Decreased 8-oxoguanine DNA glycosylase 1 (hOGG1) expression and DNA oxidation damage induced by Cr (VI)

• Published in: Chemico-biological interactions Vol. 299; pp. 44 - 51
• Main Authors: Xia, Hailing, Ying, Shibo, Feng, Lingfang, Wang, Haiming, Yao, Chunji, Li, Tao, Zhang, Yixiao, Fu, Sanjun, Ding, Donger, Guo, Xinnian, Tong, Yan, Wang, Xiaofeng, Chen, Zhijian, Jiang, Zhaoqiang, Zhang, Xing, Lemos, Bernardo, Lou, Jianlin
• Format: Journal Article
• Language: English
• Published: Ireland Elsevier B.V 01.02.2019
• Subjects: DNA damage; Hexavalent chromium; hOGG1 gene expression; Oxidative stress; Hexavalent chromium; Oxidative stress; hOGG1 gene expression; DNA damage
• ISSN: 0009-2797; 1872-7786
• DOI: 10.1016/j.cbi.2018.11.019

Occupational exposure to Cr (VI) can cause DNA damage, genetic instability and elevate the risk of cancer. Here we investigated Cr (VI)-induced DNA damage and 8-oxoguanine DNA glycosylase 1 (hOGG1) gene expression in electroplating workers. The hOGG1 gene encodes a DNA repair enzyme that is crucial in DNA oxidation damage repair. Deficiency in hOGG1 DNA repair capacity contributes to the accumulation of DNA damage and genetic instability. To address the issues, we collected peripheral blood samples and urine samples from 162 electroplating workers and 84 control subjects. We measured blood chromium levels, urine chromium levels, DNA damage, and hOGG1 mRNA expression.
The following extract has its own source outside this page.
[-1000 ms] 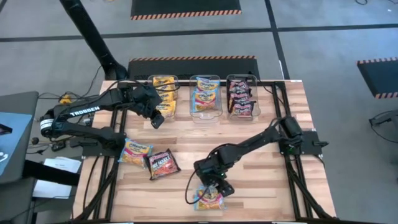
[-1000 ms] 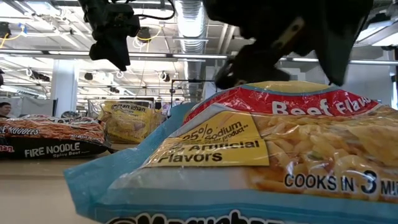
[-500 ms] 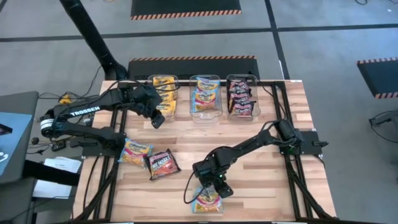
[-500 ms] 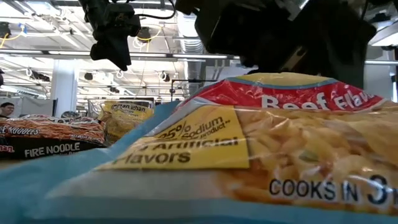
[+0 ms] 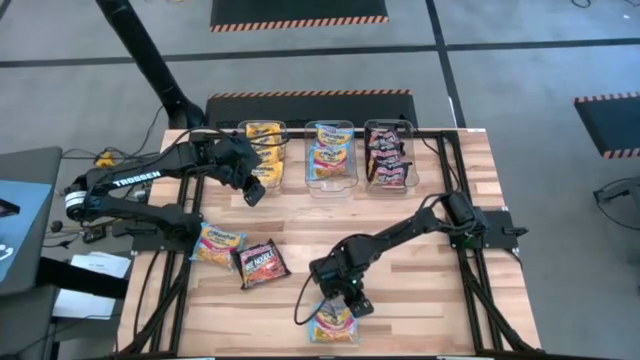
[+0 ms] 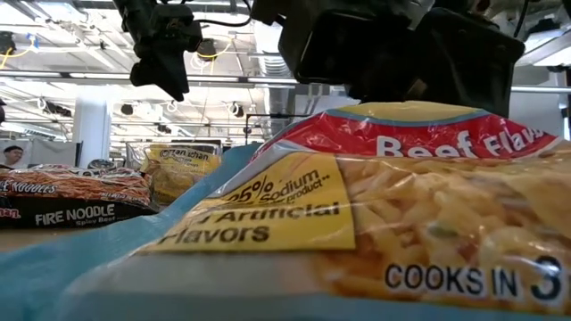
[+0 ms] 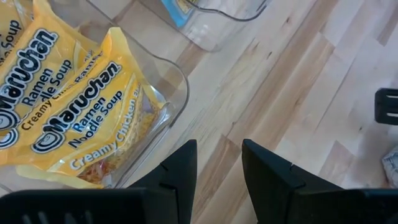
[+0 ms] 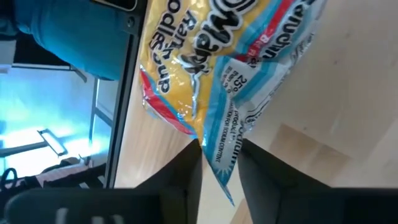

We found significantly higher levels of blood chromium, urine chromium, and DNA damage in electroplating workers compared with controls, whereas mRNA levels of the hOGG1 gene were significantly lower in the exposed workers. Furthermore, in electroplating workers we found that blood Cr had a positive association with DNA damage as measured with the tail DNA%. Meanwhile, tail DNA% was positively associated with hOGG1 mRNA expression. Finally, the effect of potassium dichromate treatment was investigated in a human B lymphoblastoid cell line (LCL). We observed that potassium dichromate induced a concentration-dependent decrease in hOGG1 mRNA. After removing the K2Cr2O7-containing medium for 3 days and 7 days, the abundance of hOGG1 mRNA expression recovered to a similar level as the controls. Collectively, our findings suggest that decreased hOGG1 mRNA expression in occupationally exposed populations partially contribute to Cr (VI) induced DNA damage. [Display omitted] •Occupational exposure to Cr (VI) was associated with increased levels of DNA damage and decreased levels of hOGG1 expression.•There was a positive correlation between blood Cr concentration and DNA damage in electroplating workers.•Treatment of cells with Cr (VI) led to an initial down-regulation of the hOGG1 gene mRNA.•Decreased hOGG1 mRNA expression in occupationally exposed populations partially contribute to Cr (VI) induced DNA damage.